No entanto, passados oito meses, continuam sem acesso aos documentos que comprovam a conclusão do curso, mesmo tendo cumprido com todas as obrigações académicas e financeiras necessárias para a emissão dos diplomas.

“A instituição não nos dá qualquer resposta concreta sobre quando os diplomas serão entregues. Pagámos todas as taxas exigidas, mas não temos qualquer satisfação. Isso está a prejudicar seriamente as nossas carreiras”, afirmou um dos manifestantes ao Imparcial Press.

A morosidade no processo de entrega dos diplomas tem impedido os recém-formados de ingressar no mercado de trabalho, uma vez que, ao contrário de outros cursos, a prática da Medicina exige a apresentação do certificado de conclusão para a obtenção do número de ordem.

Além disso, muitos estudantes perderam oportunidades de especialização e bolsas de pós-graduação devido à demora na emissão dos documentos.

“Sem o diploma, não podemos obter o número de ordem e, sem ele, não podemos exercer a profissão. Já vimos colegas de outras universidades, inclusive privadas, receberem os seus certificados, enquanto nós continuamos sem qualquer previsão”, lamentou outro estudante.

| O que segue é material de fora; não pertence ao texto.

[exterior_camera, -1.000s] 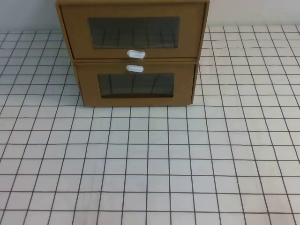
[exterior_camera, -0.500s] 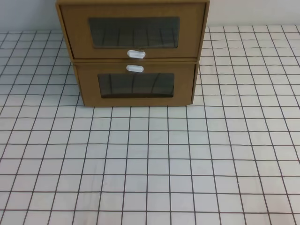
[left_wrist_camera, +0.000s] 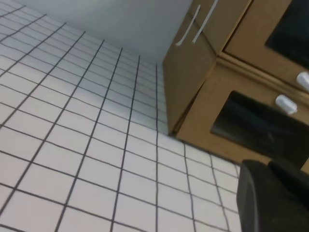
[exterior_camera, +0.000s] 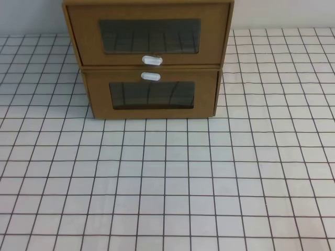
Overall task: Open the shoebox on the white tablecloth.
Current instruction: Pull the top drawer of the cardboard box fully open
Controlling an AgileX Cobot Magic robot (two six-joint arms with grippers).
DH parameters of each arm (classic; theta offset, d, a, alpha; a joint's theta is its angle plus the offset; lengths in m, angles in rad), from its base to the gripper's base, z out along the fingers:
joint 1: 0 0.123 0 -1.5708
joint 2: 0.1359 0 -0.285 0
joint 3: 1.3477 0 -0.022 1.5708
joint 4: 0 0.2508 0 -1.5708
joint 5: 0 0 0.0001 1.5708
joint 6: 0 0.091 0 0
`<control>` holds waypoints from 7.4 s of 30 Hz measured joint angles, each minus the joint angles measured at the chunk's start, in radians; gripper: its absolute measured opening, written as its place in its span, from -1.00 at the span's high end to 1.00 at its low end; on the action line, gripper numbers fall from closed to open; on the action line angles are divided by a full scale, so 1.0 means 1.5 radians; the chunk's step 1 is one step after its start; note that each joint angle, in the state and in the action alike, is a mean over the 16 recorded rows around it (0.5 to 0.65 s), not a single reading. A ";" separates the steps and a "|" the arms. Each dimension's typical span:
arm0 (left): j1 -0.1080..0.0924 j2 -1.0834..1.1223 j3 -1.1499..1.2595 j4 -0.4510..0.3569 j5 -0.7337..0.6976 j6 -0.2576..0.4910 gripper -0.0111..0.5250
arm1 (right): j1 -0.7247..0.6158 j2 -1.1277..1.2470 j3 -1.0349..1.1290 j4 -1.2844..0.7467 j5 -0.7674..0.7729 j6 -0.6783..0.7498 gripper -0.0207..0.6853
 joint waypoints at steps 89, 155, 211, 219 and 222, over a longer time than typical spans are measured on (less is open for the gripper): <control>-0.138 1.325 -1.423 -0.272 0.405 0.523 0.97 | 0.000 0.008 -0.026 0.487 -0.094 -0.003 0.98; -0.119 1.343 -1.456 -0.217 0.494 0.500 0.97 | 0.688 1.178 -0.877 -1.136 0.203 0.622 0.41; -0.119 1.343 -1.457 -0.219 0.497 0.500 0.97 | 0.572 1.379 -1.079 -1.232 0.128 0.663 0.18; -0.119 1.343 -1.457 -0.219 0.497 0.500 0.97 | 0.567 1.389 -1.088 -1.233 0.124 0.662 0.20; -0.119 1.343 -1.457 -0.219 0.497 0.500 0.97 | 0.567 1.391 -1.089 -1.233 0.121 0.662 0.20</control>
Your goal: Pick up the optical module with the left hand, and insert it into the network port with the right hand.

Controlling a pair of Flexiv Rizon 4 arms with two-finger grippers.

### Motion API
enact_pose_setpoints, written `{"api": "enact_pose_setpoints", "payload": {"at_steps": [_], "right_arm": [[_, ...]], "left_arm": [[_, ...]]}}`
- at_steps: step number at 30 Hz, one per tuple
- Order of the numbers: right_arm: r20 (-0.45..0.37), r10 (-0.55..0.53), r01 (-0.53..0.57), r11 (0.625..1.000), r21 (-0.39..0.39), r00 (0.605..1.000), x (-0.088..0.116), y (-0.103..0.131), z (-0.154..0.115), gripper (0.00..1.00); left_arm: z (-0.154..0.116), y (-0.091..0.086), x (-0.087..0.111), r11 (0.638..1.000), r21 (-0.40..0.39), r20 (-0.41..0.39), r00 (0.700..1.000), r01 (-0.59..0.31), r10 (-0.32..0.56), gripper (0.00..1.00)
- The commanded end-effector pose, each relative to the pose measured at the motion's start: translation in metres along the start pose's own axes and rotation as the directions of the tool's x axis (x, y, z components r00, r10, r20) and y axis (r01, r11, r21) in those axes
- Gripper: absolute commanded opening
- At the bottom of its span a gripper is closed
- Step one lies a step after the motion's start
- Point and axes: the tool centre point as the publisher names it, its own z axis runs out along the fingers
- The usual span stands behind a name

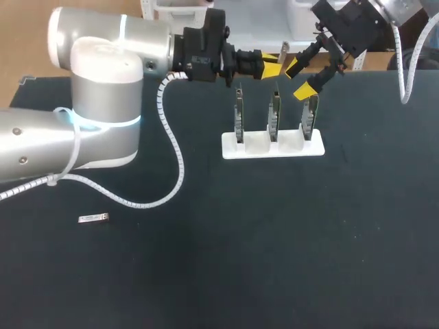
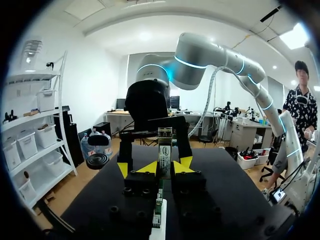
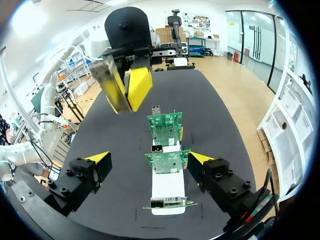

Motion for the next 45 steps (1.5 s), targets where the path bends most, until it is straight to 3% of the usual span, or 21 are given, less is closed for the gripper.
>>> {"api": "enact_pose_setpoints", "payload": {"at_steps": [1, 10, 24, 45], "right_arm": [[0.000, 0.000, 0.000, 1.000, 0.003, 1.000, 0.000, 0.001, 0.000, 1.00], [0.000, 0.000, 0.000, 1.000, 0.003, 1.000, 0.000, 0.001, 0.000, 1.00], [0.000, 0.000, 0.000, 1.000, 0.003, 1.000, 0.000, 0.001, 0.000, 1.00], [0.000, 0.000, 0.000, 1.000, 0.003, 1.000, 0.000, 0.001, 0.000, 1.00]], "left_arm": [[0.007, 0.009, 0.004, 1.000, 0.011, -0.002, 1.000, 0.010, -0.010, 0.00], [0.010, 0.017, 0.009, 0.999, 0.021, 0.018, 0.999, 0.045, -0.046, 0.00], [0.011, 0.015, 0.024, 0.996, 0.027, -0.007, 0.996, 0.088, -0.088, 0.00], [0.017, 0.014, 0.029, 0.995, 0.027, -0.022, 0.995, 0.096, -0.095, 0.00]]}}
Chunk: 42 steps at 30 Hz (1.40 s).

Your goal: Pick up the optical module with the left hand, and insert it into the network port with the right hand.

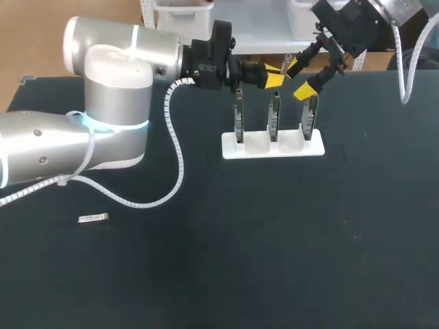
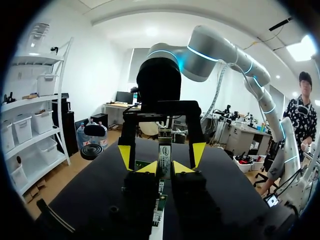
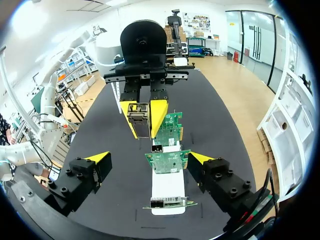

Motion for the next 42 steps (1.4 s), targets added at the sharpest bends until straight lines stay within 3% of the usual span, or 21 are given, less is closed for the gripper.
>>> {"api": "enact_pose_setpoints", "payload": {"at_steps": [1, 42], "right_arm": [[0.000, 0.000, 0.000, 1.000, 0.003, 1.000, 0.000, 0.001, 0.000, 1.00], [0.000, 0.000, 0.000, 1.000, 0.003, 1.000, 0.000, 0.001, 0.000, 1.00]], "left_arm": [[0.002, 0.002, 0.001, 1.000, 0.000, -0.004, 1.000, 0.001, -0.001, 0.00], [0.001, 0.003, 0.013, 0.999, -0.019, -0.002, 0.999, 0.036, -0.036, 0.00]]}}
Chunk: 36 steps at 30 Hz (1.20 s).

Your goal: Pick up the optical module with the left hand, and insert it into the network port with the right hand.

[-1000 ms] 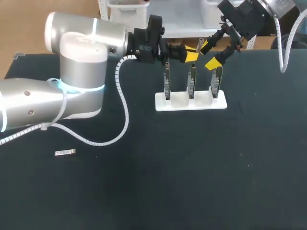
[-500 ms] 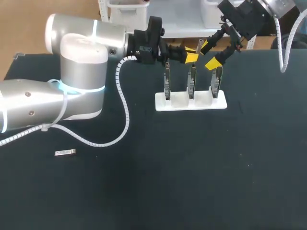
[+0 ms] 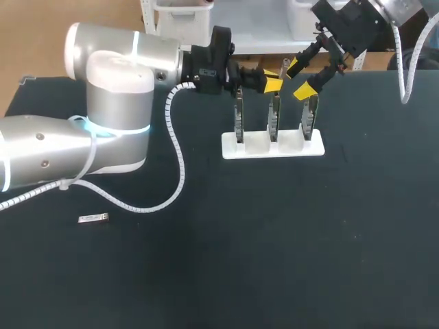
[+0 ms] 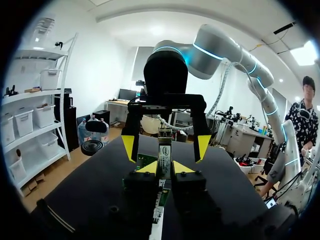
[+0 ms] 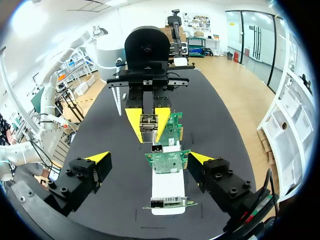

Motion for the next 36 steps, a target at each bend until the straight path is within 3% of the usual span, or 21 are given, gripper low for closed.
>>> {"api": "enact_pose_setpoints", "payload": {"at_steps": [1, 36], "right_arm": [[0.000, 0.000, 0.000, 1.000, 0.003, 1.000, -0.0002, 0.0010, 0.0002, 1.00], [-0.004, 0.003, -0.003, 1.000, 0.022, 1.000, 0.0019, 0.0002, -0.0025, 1.00]], "left_arm": [[0.0007, -0.0006, 0.0002, 1.000, -0.003, 0.002, 1.000, -0.002, 0.002, 0.00], [0.0025, -0.0015, 0.0010, 1.000, 0.017, -0.002, 1.000, -0.003, 0.003, 0.00]]}}
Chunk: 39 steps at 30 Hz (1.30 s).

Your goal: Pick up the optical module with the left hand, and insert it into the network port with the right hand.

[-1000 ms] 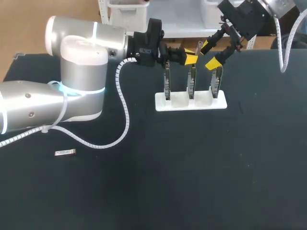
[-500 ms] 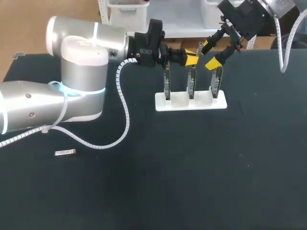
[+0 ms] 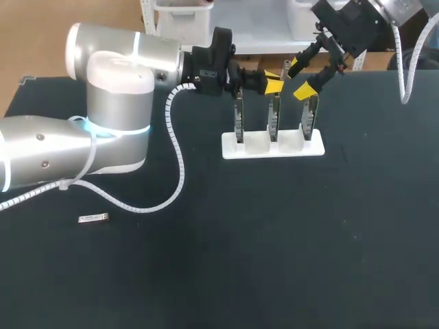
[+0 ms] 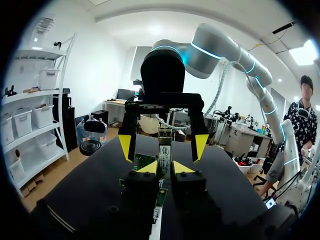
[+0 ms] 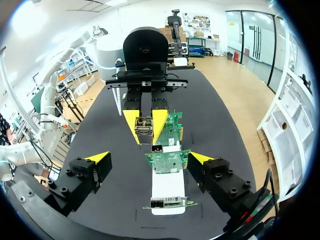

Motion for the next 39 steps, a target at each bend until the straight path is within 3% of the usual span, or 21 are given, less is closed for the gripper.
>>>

Falta de respostas da universidade

Os finalistas afirmam que têm tentado, repetidamente, contactar a direcção da Universidade Rainha Njinga Mbande para obter esclarecimentos sobre a situação, mas sem sucesso. “Não nos dão qualquer explicação nem uma data previsível para a entrega. Estamos sem rumo e sem perspectivas”, disseram.

A redação do Imparcial Press tentou contactar a administração da universidade para obter esclarecimentos sobre o atraso, mas até ao momento não obteve resposta.

Os estudantes apelam às autoridades competentes para que intervenham no caso e garantam a entrega imediata dos diplomas, permitindo que possam seguir com as suas carreiras médicas.